Search code examples
kubernetesjobs

Restarting Kubernetes job


I'm working with Kubernetes 1.26 on the server side (EKS) and kubectl client 1.27.1.

I have a job define in this way:

apiVersion: batch/v1
kind: Job
metadata:
  name: build
spec:
  template:
    spec:
      restartPolicy: Never
      volumes:
          .....
      containers:
          - name: build-tool
          ....

My pod dies for OOMKilled or some other reason, then Kubernetes launches another pod. Why?

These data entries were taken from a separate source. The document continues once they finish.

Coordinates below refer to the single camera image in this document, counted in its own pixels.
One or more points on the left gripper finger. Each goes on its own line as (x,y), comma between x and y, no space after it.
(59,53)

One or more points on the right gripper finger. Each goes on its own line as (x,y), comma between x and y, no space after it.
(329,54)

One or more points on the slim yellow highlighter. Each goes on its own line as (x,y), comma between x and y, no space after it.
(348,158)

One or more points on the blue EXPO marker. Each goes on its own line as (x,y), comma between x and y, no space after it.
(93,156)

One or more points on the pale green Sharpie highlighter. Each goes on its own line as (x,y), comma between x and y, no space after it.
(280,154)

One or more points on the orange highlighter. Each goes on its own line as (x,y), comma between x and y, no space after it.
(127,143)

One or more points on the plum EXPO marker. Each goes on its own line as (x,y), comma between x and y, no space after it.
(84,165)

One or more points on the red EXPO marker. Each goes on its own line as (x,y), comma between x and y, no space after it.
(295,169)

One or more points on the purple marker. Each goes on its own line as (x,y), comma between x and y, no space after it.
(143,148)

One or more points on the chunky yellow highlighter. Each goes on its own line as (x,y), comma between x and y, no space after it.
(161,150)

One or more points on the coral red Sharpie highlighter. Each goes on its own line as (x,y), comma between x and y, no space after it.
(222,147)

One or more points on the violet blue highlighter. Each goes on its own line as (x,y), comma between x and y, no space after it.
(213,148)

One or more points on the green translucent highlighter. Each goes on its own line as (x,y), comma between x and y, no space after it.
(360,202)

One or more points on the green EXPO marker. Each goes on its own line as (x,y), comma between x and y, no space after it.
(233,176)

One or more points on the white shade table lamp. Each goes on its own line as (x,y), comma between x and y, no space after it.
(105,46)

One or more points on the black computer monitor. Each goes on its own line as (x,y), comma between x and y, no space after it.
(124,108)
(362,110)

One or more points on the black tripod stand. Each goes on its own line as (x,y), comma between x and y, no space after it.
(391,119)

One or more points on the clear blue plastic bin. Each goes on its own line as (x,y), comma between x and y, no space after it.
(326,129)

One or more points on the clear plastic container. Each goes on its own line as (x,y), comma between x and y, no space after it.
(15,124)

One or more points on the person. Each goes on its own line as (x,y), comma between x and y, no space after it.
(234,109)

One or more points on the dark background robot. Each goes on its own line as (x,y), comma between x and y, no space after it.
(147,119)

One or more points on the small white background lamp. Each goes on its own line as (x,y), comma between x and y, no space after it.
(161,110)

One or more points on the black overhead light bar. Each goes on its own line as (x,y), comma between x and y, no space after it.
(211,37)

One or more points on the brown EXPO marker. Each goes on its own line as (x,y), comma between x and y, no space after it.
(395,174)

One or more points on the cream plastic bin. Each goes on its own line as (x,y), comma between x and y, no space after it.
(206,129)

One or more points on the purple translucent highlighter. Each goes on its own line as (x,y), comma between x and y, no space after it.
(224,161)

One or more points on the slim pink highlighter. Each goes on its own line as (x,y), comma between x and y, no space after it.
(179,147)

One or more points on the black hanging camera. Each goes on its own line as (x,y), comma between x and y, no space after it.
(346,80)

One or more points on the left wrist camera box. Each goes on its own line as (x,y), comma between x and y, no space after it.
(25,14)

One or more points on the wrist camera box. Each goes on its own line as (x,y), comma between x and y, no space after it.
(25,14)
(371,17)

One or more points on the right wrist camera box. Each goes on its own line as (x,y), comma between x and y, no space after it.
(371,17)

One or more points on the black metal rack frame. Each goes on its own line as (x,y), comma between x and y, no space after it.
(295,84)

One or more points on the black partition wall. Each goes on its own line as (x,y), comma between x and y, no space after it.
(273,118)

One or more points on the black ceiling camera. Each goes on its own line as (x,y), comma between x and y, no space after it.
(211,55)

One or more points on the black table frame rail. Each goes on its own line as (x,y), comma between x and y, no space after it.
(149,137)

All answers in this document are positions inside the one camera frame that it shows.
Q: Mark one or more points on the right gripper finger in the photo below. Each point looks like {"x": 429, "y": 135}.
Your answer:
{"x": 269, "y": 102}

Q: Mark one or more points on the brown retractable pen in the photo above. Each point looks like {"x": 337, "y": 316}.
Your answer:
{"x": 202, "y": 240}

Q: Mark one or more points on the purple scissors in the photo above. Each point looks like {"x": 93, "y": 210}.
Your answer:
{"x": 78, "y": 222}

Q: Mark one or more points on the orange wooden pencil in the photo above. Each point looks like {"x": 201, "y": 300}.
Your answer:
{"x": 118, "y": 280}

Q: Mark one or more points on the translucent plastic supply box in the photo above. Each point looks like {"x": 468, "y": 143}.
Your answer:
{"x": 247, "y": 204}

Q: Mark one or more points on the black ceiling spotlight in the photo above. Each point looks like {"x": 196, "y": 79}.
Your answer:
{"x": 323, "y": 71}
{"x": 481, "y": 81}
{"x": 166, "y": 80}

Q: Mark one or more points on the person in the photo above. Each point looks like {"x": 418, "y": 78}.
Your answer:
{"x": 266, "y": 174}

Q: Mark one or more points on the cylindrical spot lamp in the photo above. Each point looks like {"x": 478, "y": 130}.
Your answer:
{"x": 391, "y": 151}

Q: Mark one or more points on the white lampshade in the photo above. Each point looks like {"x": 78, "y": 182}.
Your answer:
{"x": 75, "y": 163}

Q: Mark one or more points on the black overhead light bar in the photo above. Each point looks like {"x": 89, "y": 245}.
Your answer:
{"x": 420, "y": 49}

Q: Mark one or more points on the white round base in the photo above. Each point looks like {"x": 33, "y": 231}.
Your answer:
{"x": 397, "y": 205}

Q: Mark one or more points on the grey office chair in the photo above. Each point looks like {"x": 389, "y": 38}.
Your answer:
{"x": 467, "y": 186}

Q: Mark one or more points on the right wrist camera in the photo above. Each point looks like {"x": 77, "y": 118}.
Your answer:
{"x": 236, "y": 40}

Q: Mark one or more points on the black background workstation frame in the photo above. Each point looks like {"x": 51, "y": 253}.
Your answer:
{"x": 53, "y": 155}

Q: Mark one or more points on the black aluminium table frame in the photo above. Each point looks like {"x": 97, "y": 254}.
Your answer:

It is supposed not to be restarted.

Related reading:


Solution

  • I think you missed this section of the documentation:

    An entire Pod can also fail, for a number of reasons, such as when the pod is kicked off the node (node is upgraded, rebooted, deleted, etc.), or if a container of the Pod fails and the .spec.template.spec.restartPolicy = "Never". When a Pod fails, then the Job controller starts a new Pod. This means that your application needs to handle the case when it is restarted in a new pod. In particular, it needs to handle temporary files, locks, incomplete output and the like caused by previous runs.

    The value of spec.template.spec.restartPolicy effects the response to failed containers in your Pod (docs), but is not relevant to failures of the pod itself.

    You can control how the Job controller responds to a failed Pod by setting a podFailurePolicy.